Bone Grafting

What is a bone graft?

A bone graft is commonly performed to increase the bone volume and density of your jaw bone.

The most common form of bone graft is performed immediately after a tooth extraction.  At the time of the extraction, a bone graft is performed to preserve the extraction socket and prepare it for a future implant placement. This procedure is also commonly referred to as a socket or site preservation. 

A dental implant can usually be surgically placed into the socket after 3 months of the bone graft or site preservation procedure. 

A bone graft is strongly recommended after an extraction in order to prepare the site for dental implant placement. Without a bone graft procedure at the time of tooth extraction, it may be necessary to wait up to two years for your bone to naturally regenerate on its own in order to be suitable for a dental implant. 

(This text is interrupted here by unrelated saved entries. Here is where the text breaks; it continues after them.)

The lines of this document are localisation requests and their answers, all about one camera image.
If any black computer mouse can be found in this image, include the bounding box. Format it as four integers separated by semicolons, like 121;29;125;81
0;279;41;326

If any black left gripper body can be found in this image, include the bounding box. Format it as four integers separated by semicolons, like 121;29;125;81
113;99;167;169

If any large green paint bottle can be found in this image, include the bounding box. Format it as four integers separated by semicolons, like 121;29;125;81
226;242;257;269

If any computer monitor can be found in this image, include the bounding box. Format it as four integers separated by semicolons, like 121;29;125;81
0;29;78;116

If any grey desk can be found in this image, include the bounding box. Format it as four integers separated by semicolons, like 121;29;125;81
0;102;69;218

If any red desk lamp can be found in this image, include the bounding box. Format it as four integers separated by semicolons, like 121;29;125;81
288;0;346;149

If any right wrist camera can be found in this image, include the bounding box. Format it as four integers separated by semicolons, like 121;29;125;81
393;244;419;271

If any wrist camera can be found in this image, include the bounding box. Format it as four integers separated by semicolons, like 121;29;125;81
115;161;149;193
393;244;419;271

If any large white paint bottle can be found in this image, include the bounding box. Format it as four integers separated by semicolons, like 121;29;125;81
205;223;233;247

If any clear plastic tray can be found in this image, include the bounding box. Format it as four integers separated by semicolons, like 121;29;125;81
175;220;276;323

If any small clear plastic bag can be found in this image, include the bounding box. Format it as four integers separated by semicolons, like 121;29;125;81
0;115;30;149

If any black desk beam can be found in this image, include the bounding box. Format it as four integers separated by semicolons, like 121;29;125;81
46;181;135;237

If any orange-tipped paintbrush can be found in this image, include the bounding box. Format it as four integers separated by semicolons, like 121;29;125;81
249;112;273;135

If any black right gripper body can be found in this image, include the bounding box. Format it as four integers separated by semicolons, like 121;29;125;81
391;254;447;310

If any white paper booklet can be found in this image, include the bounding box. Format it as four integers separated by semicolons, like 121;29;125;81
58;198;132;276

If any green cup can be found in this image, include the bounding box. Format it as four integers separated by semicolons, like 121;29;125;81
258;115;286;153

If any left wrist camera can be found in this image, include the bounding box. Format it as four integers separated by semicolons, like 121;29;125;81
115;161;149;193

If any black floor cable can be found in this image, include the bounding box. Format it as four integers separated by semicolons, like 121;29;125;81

Another form of bone graft procedure is performed at the time of implant placement. Following the placement of your dental implant, your provider may find it necessary to support the implant with an additional bone graft procedure. This generally will increase the chances of success of the newly placed dental implant. 

Where does the bone material come from?  

In most cases, the bone graft is an allograft, also referred to as cadaver bone. Occasionally, synthetic bone, pig or cow bone may be used for your bone graft procedure. 

A more advanced bone graft procedure may be necessary if you have developed severe resorption of your jaw bone. A specialist referral may be necessary to increase the bone volume and density of the jaw bone in order to prepare it for dental implant placement. In some cases, the specialist may recommend taking bone from another part of your body in order to transfer it to your jaw bone.